ASSIGNED TASK: Transcribe the records word for word. Leave every picture out.

DATA FOR REVIEW:
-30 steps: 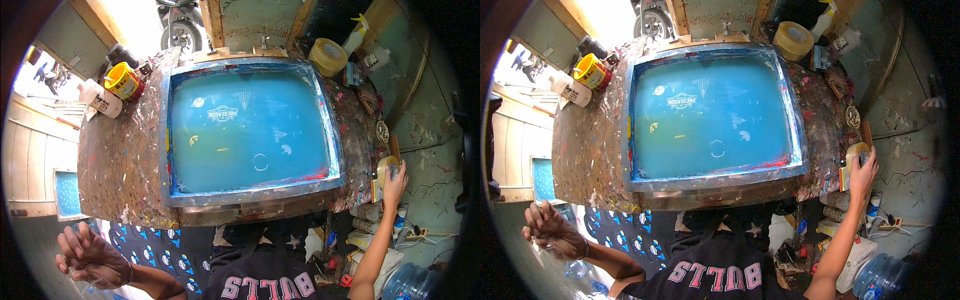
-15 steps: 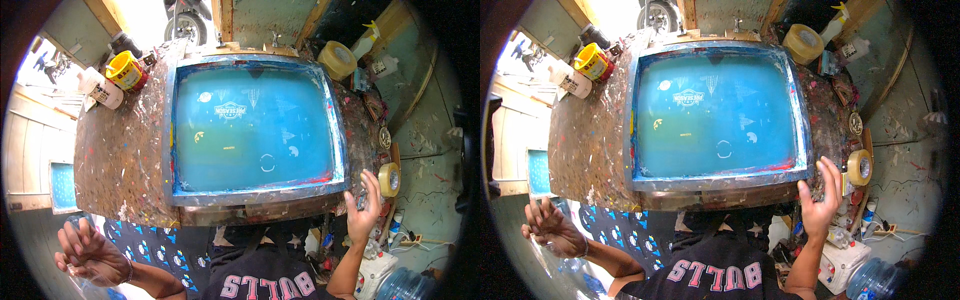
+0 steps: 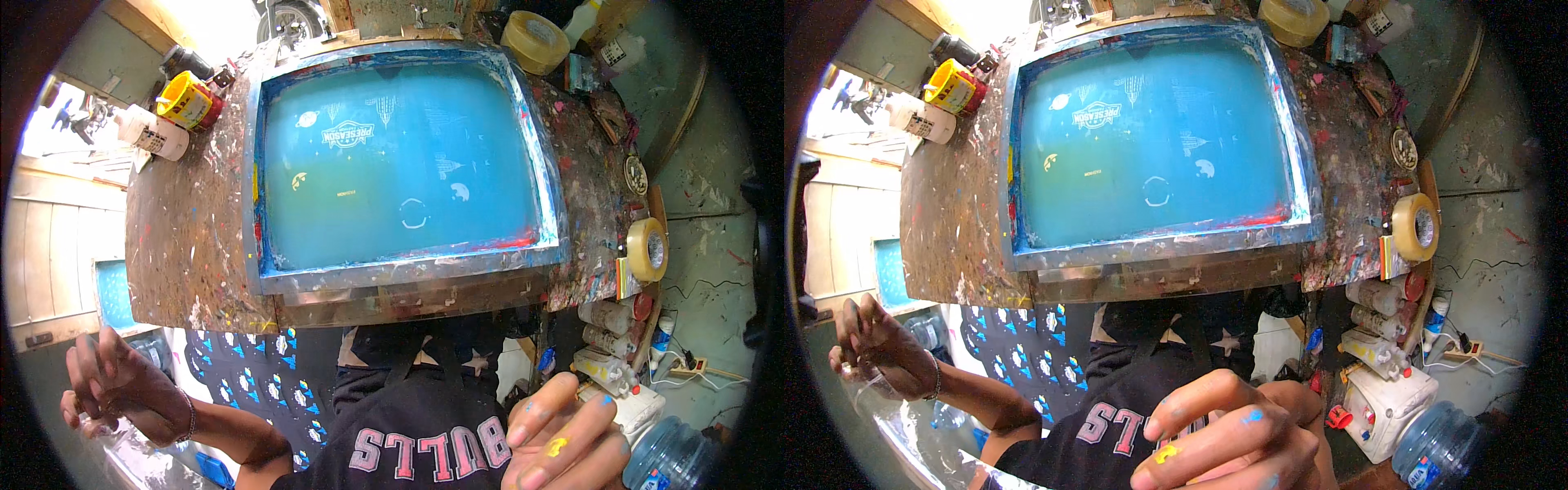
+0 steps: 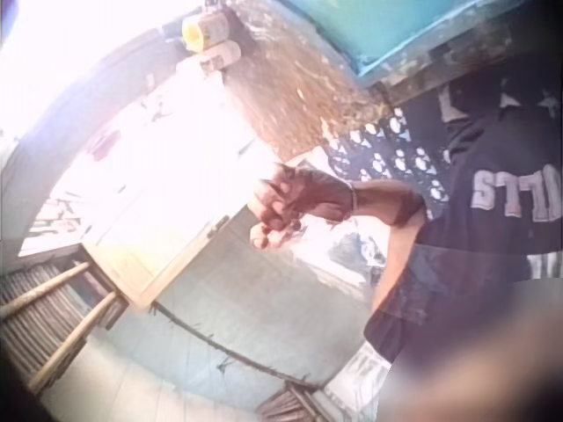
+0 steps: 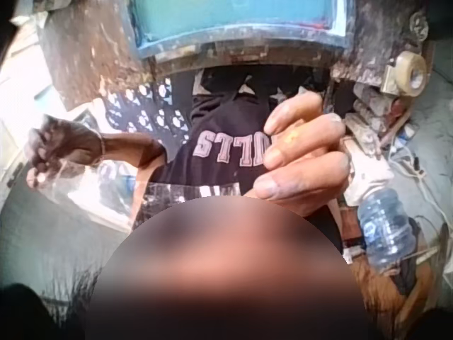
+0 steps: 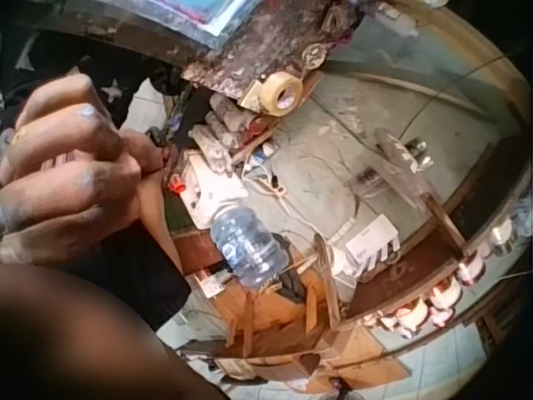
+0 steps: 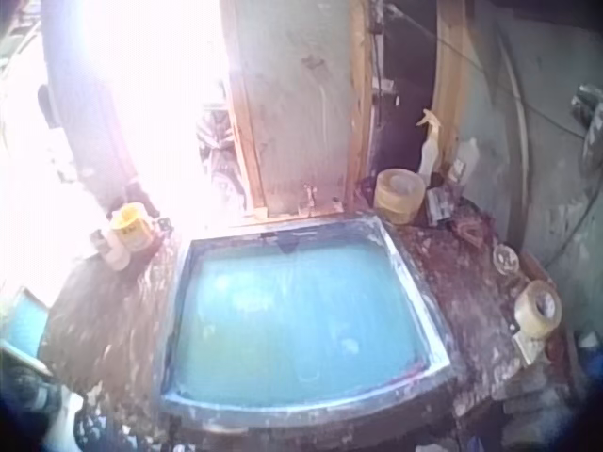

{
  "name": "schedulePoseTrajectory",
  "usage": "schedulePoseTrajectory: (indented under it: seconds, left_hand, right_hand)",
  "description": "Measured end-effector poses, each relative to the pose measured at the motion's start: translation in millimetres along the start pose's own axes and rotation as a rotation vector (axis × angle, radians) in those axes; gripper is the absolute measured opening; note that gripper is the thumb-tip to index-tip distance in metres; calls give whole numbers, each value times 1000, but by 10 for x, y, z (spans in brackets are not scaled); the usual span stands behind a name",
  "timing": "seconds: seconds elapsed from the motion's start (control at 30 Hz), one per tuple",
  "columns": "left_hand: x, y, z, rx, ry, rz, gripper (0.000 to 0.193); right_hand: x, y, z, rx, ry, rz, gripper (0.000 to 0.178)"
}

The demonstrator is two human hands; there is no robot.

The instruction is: The person prepares a blue silkscreen frame by securing it with a clamp, wiping the surface with a cloth, and applying tape to the edges. The person then handles a small rectangular object and a roll of tape before repositioning the frame.

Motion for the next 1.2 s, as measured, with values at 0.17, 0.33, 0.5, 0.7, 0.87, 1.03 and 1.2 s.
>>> schedulePoseTrajectory:
  seconds: [0.17,0.33,0.5,0.7,0.87,1.03,1.2]
  left_hand:
    - [-32,-40,-111,-69,1,-50,28]
    - [-50,-58,-161,-56,27,-26,26]
    - [-96,-132,-137,-31,57,4,23]
    - [-134,-26,-52,-112,75,165,9]
    - [-214,6,88,22,39,152,19]
    - [-355,-164,171,353,-23,-54,19]
    - [-409,-117,119,507,77,-6,12]
  right_hand:
    - [-24,31,93,6,-124,-172,17]
    - [-58,91,83,42,-73,-40,19]
    - [-110,82,31,72,-26,-22,17]
    - [-105,-12,16,116,-61,-49,16]
    - [-301,-278,-132,35,133,-160,16]
    - [-588,-515,-176,10,190,-353,24]
    - [-704,-656,-260,22,216,-397,23]
Point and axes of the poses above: each hand's wrist, its own x-axis towards the middle knuckle, its own z-axis out of the back of the hand, y = z × x, the point moved 10 cm from there along x, towards the middle knuckle, and after that the axes turned 14 degrees about -x, right-handed, at the moved point
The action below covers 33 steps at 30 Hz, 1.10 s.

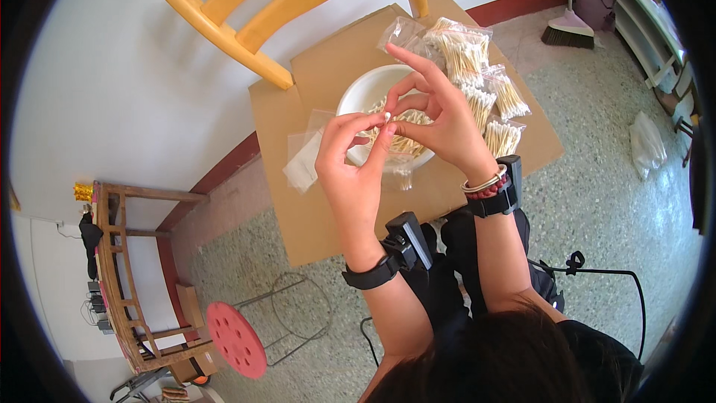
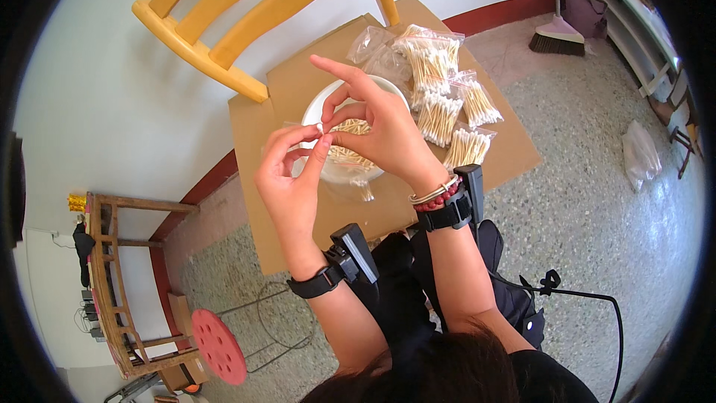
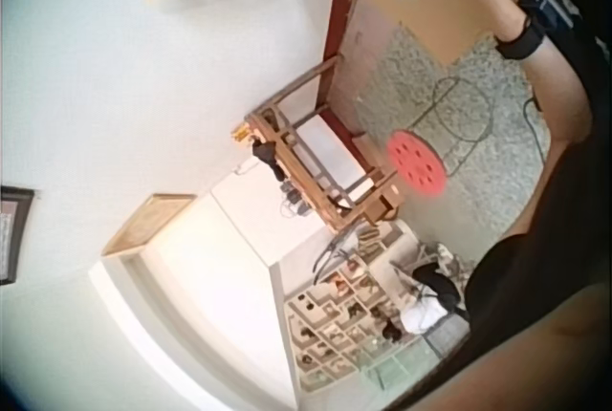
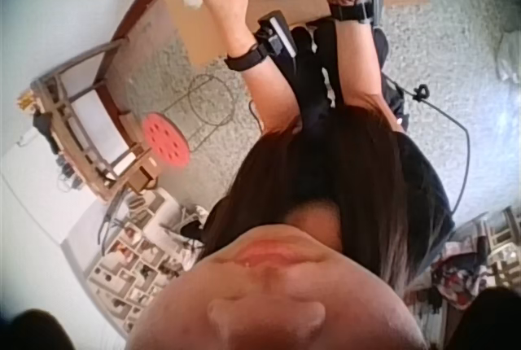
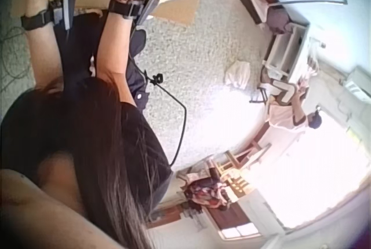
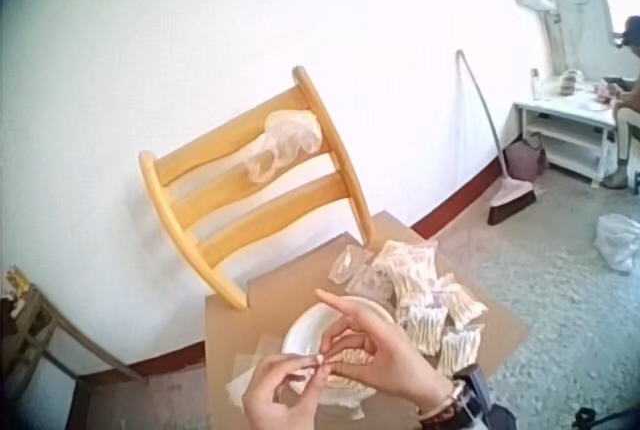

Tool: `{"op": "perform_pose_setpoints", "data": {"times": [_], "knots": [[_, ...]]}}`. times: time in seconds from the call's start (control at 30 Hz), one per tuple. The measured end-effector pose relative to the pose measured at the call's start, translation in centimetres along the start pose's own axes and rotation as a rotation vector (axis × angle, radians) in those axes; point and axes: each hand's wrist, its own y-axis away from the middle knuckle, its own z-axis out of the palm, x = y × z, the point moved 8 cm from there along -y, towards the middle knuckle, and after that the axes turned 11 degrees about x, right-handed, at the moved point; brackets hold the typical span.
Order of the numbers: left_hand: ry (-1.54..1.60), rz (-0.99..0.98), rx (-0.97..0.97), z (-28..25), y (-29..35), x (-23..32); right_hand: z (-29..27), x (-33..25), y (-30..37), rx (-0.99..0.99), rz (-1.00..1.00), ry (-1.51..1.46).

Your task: The person is packing cotton swabs from a bowl into small plastic bags.

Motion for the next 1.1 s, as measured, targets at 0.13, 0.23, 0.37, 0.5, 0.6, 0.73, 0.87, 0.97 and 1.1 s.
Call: {"op": "perform_pose_setpoints", "data": {"times": [0.13,0.23,0.37,0.5,0.6,0.73,0.87,0.97,1.1], "knots": [[0.116,-0.041,-0.004,-0.5,-0.2,0.1,0.5,-0.8,-0.1,-0.029,-0.028,0.049],[0.331,-0.157,0.017,-0.6,0.0,-0.2,0.4,-0.8,-0.1,-0.049,-0.030,0.012],[0.436,-0.199,0.026,-1.2,0.0,0.1,-0.1,-0.6,0.1,-0.068,0.125,-0.105],[0.458,-0.222,0.001,-0.9,0.1,-0.2,-0.7,-1.0,0.1,-0.033,0.133,-0.121],[0.437,-0.225,-0.002,-1.0,0.0,-0.2,-0.5,-0.9,0.1,-0.036,0.137,-0.139],[0.386,-0.238,-0.025,-0.2,0.1,-0.7,-0.9,-0.7,0.0,-0.048,0.118,-0.151],[0.280,-0.248,-0.102,1.5,0.2,-1.5,-1.8,-0.2,-0.1,-0.031,0.117,-0.177],[0.070,-0.084,-0.137,0.8,-0.3,-0.3,-0.2,-0.5,0.0,-0.069,0.082,-0.176],[-0.028,-0.081,-0.113,0.8,0.0,-0.5,0.5,0.1,0.2,-0.158,0.059,-0.053]]}}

ANSWER TO THIS EXERCISE:
-30 steps: 
-15 steps: 
+0 steps: 
+0 steps: 
+0 steps: 
+0 steps: 
+0 steps: 

{
  "name": "schedulePoseTrajectory",
  "usage": "schedulePoseTrajectory: (indented under it: seconds, left_hand, right_hand)",
  "description": "Measured end-effector poses, each relative to the pose measured at the motion's start: translation in millimetres along the start pose's own axes and rotation as a rotation vector (axis × angle, radians) in those axes; gripper is the absolute measured opening; note that gripper is the thumb-tip to index-tip distance in metres; calls give whole numbers, each value times 1000, but by 10 for x, y, z (spans in brackets are not scaled); the usual span stands behind a name",
  "timing": "seconds: seconds elapsed from the motion's start (control at 30 Hz), one per tuple",
  "columns": "left_hand: x, y, z, rx, ry, rz, gripper (0.000 to 0.193); right_hand: x, y, z, rx, ry, rz, gripper (0.000 to 0.178)"
}

The demonstrator is two human hands; there is no robot.

The instruction is: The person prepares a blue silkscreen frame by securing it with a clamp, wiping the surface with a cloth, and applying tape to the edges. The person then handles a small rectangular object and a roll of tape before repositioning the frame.

Motion for the next 1.2 s, as measured, with values at 0.17, 0.33, 0.5, 0.7, 0.87, 1.03 and 1.2 s.
>>> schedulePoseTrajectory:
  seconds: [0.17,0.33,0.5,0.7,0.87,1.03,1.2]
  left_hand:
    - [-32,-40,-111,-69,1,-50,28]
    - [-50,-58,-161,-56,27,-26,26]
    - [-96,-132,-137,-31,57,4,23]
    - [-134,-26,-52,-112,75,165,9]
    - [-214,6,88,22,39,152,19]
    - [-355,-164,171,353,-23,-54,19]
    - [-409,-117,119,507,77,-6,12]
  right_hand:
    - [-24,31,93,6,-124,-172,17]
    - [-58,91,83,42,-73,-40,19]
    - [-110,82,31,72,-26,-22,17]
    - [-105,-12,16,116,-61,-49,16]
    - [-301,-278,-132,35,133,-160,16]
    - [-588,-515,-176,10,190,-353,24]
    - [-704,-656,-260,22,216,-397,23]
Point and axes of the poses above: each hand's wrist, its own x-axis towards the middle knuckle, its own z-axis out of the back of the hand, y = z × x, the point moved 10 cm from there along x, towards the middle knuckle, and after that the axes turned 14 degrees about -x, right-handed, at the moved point
The action below covers 33 steps at 30 Hz, 1.10 s.


Tool: `{"op": "perform_pose_setpoints", "data": {"times": [_], "knots": [[_, ...]]}}`. times: time in seconds from the call's start (control at 30 Hz), one per tuple. The measured end-effector pose relative to the pose measured at the call's start, translation in centimetres along the start pose's own axes and rotation as a rotation vector (axis × angle, radians) in those axes; point and axes: each hand's wrist, its own y-axis away from the middle knuckle, its own z-axis out of the palm, x = y × z, the point moved 8 cm from there along -y, towards the middle knuckle, and after that the axes turned 11 degrees about x, right-handed, at the moved point; brackets hold the typical span.
Order of the numbers: left_hand: ry (-1.54..1.60), rz (-0.99..0.98), rx (-0.97..0.97), z (-28..25), y (-29..35), x (-23..32); right_hand: z (-29..27), x (-33..25), y (-30..37), rx (-0.99..0.99), rz (-1.00..1.00), ry (-1.51..1.46).

Your task: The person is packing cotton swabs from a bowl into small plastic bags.

Motion for the next 1.1 s, as measured, targets at 0.13, 0.23, 0.37, 0.5, 0.6, 0.73, 0.87, 0.97 and 1.1 s.
Call: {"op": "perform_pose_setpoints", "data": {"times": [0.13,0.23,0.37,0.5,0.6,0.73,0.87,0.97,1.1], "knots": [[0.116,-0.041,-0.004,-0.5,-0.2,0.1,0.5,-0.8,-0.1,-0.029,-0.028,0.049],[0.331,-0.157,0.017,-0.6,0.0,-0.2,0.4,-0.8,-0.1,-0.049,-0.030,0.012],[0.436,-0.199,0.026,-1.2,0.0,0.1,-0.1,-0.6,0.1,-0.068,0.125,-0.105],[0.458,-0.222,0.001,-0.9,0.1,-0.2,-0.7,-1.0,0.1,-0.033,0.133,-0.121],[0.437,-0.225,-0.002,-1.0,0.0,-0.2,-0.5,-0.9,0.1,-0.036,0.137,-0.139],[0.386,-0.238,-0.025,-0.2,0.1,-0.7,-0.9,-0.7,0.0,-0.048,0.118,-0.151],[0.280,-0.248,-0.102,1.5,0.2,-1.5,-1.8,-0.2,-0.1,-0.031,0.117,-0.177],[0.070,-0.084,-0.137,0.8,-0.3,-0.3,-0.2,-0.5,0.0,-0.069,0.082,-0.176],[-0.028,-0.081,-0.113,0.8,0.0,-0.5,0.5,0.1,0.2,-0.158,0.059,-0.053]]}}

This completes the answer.